> [Task data]
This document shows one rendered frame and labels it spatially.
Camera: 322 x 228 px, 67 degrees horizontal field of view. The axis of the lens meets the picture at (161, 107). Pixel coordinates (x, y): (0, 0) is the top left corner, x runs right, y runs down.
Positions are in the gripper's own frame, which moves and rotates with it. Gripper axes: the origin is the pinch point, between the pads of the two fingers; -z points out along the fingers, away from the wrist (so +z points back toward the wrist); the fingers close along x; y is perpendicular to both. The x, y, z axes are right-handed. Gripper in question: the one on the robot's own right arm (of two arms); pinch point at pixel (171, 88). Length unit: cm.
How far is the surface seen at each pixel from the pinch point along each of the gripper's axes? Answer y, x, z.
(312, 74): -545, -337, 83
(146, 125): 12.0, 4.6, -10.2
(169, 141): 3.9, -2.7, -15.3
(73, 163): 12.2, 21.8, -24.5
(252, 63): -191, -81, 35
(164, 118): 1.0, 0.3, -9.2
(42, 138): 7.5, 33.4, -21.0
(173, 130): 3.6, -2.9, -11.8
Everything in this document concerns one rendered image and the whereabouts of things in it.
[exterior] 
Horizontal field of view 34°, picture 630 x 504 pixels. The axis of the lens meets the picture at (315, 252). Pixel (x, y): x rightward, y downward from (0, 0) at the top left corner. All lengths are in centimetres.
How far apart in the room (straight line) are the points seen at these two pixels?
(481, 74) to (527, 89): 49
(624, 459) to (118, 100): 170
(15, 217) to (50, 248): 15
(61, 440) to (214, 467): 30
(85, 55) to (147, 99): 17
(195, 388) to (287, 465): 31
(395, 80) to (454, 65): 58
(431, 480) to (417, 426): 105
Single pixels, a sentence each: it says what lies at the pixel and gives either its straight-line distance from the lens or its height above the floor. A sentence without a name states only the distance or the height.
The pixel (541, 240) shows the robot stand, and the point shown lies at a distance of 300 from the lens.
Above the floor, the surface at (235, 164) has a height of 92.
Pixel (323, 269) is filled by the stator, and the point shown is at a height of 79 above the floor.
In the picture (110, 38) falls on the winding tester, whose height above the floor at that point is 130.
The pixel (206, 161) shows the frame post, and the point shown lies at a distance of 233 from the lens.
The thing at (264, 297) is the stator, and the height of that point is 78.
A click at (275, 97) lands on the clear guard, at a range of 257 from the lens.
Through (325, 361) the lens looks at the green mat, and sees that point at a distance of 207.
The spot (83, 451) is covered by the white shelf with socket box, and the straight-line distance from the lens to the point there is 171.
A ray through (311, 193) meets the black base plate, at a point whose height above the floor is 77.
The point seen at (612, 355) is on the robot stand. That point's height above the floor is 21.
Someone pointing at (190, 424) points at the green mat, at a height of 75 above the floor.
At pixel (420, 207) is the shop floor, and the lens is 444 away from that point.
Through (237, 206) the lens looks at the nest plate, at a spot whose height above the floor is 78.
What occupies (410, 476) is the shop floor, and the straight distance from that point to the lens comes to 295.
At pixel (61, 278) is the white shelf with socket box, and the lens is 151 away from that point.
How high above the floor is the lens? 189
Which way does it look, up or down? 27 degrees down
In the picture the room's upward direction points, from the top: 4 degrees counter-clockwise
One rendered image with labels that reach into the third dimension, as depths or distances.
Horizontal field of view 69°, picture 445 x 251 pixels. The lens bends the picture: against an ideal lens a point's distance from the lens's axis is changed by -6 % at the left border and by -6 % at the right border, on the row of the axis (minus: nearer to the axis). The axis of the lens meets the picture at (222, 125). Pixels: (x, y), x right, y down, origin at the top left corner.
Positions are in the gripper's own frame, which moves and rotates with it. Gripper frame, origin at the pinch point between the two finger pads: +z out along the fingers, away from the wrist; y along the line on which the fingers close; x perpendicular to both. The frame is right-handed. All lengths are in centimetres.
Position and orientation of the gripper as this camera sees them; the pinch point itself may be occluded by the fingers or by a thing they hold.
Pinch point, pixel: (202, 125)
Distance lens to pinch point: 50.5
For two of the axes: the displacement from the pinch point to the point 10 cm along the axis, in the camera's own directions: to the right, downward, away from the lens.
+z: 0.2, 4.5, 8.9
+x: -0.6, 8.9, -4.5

> [How to complete this task] Write out the material above exactly, leaving out no line.

> [Answer to the exercise]
This document shows one rendered frame and labels it spatially.
Camera: 322 x 228 px, 67 degrees horizontal field of view. The axis of the lens meets the picture at (161, 107). Pixel coordinates (x, y): (0, 0) is the top left corner, x runs right, y runs down.
Positions are in the gripper's own frame, which moves and rotates with it. Gripper axes: the origin is the pinch point, between the pads of the two fingers; -z points out along the fingers, away from the wrist (so +z points back toward the wrist); the fingers close along x; y is perpendicular to both. The x, y, z axes are right-handed. Gripper in question: the one on the robot's own right arm (of two arms); pinch point at pixel (171, 88). Length unit: cm.
How far is the surface seen at each pixel from the pinch point along each of the gripper's axes? Answer y, x, z.
(312, 74): -545, -337, 83
(146, 125): 12.0, 4.6, -10.2
(169, 141): 3.9, -2.7, -15.3
(73, 163): 12.2, 21.8, -24.5
(252, 63): -191, -81, 35
(164, 118): 1.0, 0.3, -9.2
(42, 138): 7.5, 33.4, -21.0
(173, 130): 3.6, -2.9, -11.8
Everything in this document concerns one rendered image and the whereabouts of things in it.
[exterior] 
Horizontal field of view 34°, picture 630 x 504 pixels. The axis of the lens meets the picture at (315, 252). Pixel (x, y): x rightward, y downward from (0, 0) at the top left corner. All lengths are in centimetres.
How far apart in the room (straight line) are the points seen at these two pixels?
(481, 74) to (527, 89): 49
(624, 459) to (118, 100): 170
(15, 217) to (50, 248): 15
(61, 440) to (214, 467): 30
(85, 55) to (147, 99): 17
(195, 388) to (287, 465): 31
(395, 80) to (454, 65): 58
(431, 480) to (417, 426): 105
Single pixels, a sentence each: it says what lies at the pixel and gives either its straight-line distance from the lens or its height above the floor. A sentence without a name states only the distance or the height.
The pixel (541, 240) shows the robot stand, and the point shown lies at a distance of 300 from the lens.
Above the floor, the surface at (235, 164) has a height of 92.
Pixel (323, 269) is filled by the stator, and the point shown is at a height of 79 above the floor.
In the picture (110, 38) falls on the winding tester, whose height above the floor at that point is 130.
The pixel (206, 161) shows the frame post, and the point shown lies at a distance of 233 from the lens.
The thing at (264, 297) is the stator, and the height of that point is 78.
A click at (275, 97) lands on the clear guard, at a range of 257 from the lens.
Through (325, 361) the lens looks at the green mat, and sees that point at a distance of 207.
The spot (83, 451) is covered by the white shelf with socket box, and the straight-line distance from the lens to the point there is 171.
A ray through (311, 193) meets the black base plate, at a point whose height above the floor is 77.
The point seen at (612, 355) is on the robot stand. That point's height above the floor is 21.
Someone pointing at (190, 424) points at the green mat, at a height of 75 above the floor.
At pixel (420, 207) is the shop floor, and the lens is 444 away from that point.
Through (237, 206) the lens looks at the nest plate, at a spot whose height above the floor is 78.
What occupies (410, 476) is the shop floor, and the straight distance from that point to the lens comes to 295.
At pixel (61, 278) is the white shelf with socket box, and the lens is 151 away from that point.
How high above the floor is the lens? 189
Which way does it look, up or down? 27 degrees down
In the picture the room's upward direction points, from the top: 4 degrees counter-clockwise
One rendered image with labels that reach into the third dimension, as depths or distances.
Horizontal field of view 69°, picture 445 x 251 pixels. The lens bends the picture: against an ideal lens a point's distance from the lens's axis is changed by -6 % at the left border and by -6 % at the right border, on the row of the axis (minus: nearer to the axis). The axis of the lens meets the picture at (222, 125). Pixels: (x, y), x right, y down, origin at the top left corner.
Positions are in the gripper's own frame, which moves and rotates with it. Gripper frame, origin at the pinch point between the two finger pads: +z out along the fingers, away from the wrist; y along the line on which the fingers close; x perpendicular to both. The frame is right-handed. All lengths are in centimetres.
Position and orientation of the gripper as this camera sees them; the pinch point itself may be occluded by the fingers or by a thing they hold.
Pinch point, pixel: (202, 125)
Distance lens to pinch point: 50.5
For two of the axes: the displacement from the pinch point to the point 10 cm along the axis, in the camera's own directions: to the right, downward, away from the lens.
+z: 0.2, 4.5, 8.9
+x: -0.6, 8.9, -4.5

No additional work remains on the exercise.